We have many wonderful theoretical tools developed by excellent European or American sociological scholars who are nevertheless limited and biased by the empirical experiences they study, through which they formulate these theories. We often have to apply these concepts, which are derived from Western experiences, to the cases outside of Europe and North America, and we try to negotiate the mismatch in a way that is productive. Again, I find myself ironically embodying similar positions as the doctors I studied – I’m constantly trying to hybridize. There are theories that I admire, but there are also the empirical cases that are marginalized in these theoretical traditions. Negotiating and hybridizing these two positions is what in-betweenness also means to me.

To answer your second question, the book points to the contrast between “national physicians” and “medical modernists”. The doctors that came of age in the 1920s [the national physicians] broadened the concept of caring beyond just providing medical care. They embraced the social and political mission that they viewed as important to the nation of Taiwan, which was to challenge Japanese colonialism.

The younger generation that came of age during the late 1930s and the 1940s [the medical modernists] tended to describe their physician identities by trying to de-emphasize the relevance of ethnicity. They believed that science has no national boundaries, and that it doesn’t matter whether it was the Japanese, the Americans or the Germans that brought biomedicine to Taiwan; “medicine is medicine.” But when I tried to ask them about their ethnicity, I realized that they had difficulty articulating what it means to be a Taiwanese physician during the colonial period. I think their silence spoke volumes about the relevance of ethnicity. The contrast between these two generations of physicians captures the fluidity of in-betweenness.
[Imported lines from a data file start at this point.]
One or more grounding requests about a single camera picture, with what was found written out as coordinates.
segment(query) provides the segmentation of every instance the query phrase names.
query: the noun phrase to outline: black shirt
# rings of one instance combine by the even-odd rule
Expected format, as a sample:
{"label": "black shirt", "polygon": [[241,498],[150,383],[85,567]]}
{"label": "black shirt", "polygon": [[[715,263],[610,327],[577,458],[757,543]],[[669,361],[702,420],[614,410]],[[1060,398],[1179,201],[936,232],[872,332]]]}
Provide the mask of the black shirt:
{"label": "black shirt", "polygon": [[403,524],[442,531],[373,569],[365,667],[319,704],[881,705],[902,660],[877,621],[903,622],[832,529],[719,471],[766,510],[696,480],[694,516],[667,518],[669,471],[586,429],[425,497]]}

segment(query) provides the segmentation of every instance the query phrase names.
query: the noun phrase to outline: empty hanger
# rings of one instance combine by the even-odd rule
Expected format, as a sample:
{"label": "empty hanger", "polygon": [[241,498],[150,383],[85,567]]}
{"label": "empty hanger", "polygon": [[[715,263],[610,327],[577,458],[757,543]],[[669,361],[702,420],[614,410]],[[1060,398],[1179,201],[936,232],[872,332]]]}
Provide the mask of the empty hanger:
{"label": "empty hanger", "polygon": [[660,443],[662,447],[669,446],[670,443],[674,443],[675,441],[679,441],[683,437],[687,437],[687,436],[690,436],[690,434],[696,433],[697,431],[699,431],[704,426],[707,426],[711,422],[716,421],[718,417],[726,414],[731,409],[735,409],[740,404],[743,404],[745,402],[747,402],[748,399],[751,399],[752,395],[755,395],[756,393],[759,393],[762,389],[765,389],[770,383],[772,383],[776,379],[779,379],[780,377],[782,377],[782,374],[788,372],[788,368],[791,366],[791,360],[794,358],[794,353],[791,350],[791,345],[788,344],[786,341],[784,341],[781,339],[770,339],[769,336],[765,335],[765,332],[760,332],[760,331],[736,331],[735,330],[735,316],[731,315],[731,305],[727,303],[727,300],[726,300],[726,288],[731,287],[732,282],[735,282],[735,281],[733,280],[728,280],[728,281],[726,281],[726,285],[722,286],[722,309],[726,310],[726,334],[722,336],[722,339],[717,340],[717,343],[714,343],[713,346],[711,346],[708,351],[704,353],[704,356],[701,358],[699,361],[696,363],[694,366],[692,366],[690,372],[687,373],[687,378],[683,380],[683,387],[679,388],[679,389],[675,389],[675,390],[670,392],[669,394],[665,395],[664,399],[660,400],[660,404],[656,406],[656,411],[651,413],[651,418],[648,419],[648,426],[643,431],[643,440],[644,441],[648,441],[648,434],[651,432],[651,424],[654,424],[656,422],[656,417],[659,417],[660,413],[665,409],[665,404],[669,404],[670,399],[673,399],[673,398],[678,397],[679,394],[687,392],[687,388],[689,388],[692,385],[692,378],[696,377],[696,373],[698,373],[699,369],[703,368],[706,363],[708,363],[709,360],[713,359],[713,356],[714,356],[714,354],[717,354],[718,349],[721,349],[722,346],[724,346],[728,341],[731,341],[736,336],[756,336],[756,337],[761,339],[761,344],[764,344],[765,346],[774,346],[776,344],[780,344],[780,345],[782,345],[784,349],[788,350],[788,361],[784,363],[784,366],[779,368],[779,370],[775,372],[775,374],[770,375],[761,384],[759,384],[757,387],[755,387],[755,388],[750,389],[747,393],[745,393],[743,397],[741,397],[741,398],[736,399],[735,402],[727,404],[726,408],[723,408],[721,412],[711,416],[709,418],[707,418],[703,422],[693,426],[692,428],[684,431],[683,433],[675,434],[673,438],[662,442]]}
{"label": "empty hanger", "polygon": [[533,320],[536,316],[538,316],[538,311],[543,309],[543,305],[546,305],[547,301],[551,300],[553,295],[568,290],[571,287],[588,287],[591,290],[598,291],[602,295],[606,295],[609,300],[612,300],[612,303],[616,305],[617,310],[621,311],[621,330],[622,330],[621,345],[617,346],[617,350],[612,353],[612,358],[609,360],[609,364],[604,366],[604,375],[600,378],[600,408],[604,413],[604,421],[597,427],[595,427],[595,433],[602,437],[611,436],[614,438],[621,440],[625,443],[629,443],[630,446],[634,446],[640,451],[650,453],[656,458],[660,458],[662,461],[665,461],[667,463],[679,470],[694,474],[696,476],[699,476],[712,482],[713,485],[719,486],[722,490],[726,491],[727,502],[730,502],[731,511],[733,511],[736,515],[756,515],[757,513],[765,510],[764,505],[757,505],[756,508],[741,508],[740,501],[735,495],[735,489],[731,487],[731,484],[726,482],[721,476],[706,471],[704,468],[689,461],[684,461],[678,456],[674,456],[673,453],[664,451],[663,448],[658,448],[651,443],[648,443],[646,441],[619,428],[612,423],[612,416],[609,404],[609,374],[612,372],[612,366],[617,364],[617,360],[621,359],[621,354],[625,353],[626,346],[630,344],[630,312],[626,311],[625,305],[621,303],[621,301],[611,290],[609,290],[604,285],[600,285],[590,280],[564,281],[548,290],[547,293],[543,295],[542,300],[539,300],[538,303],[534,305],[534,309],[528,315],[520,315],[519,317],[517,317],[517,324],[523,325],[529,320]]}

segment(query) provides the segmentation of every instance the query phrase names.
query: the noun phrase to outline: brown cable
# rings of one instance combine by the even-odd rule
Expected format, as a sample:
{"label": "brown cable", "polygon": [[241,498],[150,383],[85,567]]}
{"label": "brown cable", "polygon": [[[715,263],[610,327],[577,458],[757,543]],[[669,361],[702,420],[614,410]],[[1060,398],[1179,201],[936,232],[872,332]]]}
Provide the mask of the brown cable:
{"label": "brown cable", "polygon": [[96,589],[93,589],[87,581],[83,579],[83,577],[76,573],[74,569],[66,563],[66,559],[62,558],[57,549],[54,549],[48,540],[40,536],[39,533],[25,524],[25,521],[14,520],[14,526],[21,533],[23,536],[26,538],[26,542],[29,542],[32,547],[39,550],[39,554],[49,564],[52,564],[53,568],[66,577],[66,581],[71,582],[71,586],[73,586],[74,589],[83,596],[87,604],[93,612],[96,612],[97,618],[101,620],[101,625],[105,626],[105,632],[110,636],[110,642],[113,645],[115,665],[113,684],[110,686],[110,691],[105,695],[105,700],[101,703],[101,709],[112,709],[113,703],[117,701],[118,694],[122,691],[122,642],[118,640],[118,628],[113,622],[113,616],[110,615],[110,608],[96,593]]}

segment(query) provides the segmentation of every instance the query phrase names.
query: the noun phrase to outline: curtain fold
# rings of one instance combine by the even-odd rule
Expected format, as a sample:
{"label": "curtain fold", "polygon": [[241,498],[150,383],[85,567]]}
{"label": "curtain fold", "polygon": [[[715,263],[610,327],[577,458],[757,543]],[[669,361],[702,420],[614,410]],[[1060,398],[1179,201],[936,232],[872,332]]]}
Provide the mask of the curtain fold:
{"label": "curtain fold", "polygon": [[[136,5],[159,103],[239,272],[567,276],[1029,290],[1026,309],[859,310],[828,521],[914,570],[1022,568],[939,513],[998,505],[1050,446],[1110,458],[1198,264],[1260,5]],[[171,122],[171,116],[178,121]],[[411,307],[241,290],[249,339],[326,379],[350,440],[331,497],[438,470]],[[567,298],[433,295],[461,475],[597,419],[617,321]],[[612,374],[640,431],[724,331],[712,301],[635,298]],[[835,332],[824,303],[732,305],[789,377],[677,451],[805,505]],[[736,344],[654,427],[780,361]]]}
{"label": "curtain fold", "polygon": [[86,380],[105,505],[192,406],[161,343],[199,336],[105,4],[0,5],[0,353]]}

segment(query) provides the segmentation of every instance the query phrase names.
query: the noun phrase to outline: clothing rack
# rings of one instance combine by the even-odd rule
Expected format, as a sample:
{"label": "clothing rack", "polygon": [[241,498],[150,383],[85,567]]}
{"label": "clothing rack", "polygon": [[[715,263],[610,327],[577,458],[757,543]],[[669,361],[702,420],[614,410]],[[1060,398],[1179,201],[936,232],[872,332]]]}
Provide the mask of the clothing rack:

Ming-cheng M. Lo. Doctors Within Borders: Profession, Ethnicity, and Modernity in Colonial Taiwan. Berkeley and Los Angeles: University of California Press, 2002. (Image Credit: University of California Press)

Ming-cheng M. Lo. Ishi no shakaishi : shokuminchi taiwan no kindai to minzoku 医師の社会史 : 植民地台湾の近代と民族. Translated by Tsukahara Tōgo. Tōkyō : Hōsei Daigaku Shuppankyoku, 2014. (Image Credit: Hosei University Press)

Taiwan Gazette: The time span of your book ended in the 1940s. Can you talk about the legacies of the colonial medical profession for social development and the medical profession in Taiwan in the post-1949 period?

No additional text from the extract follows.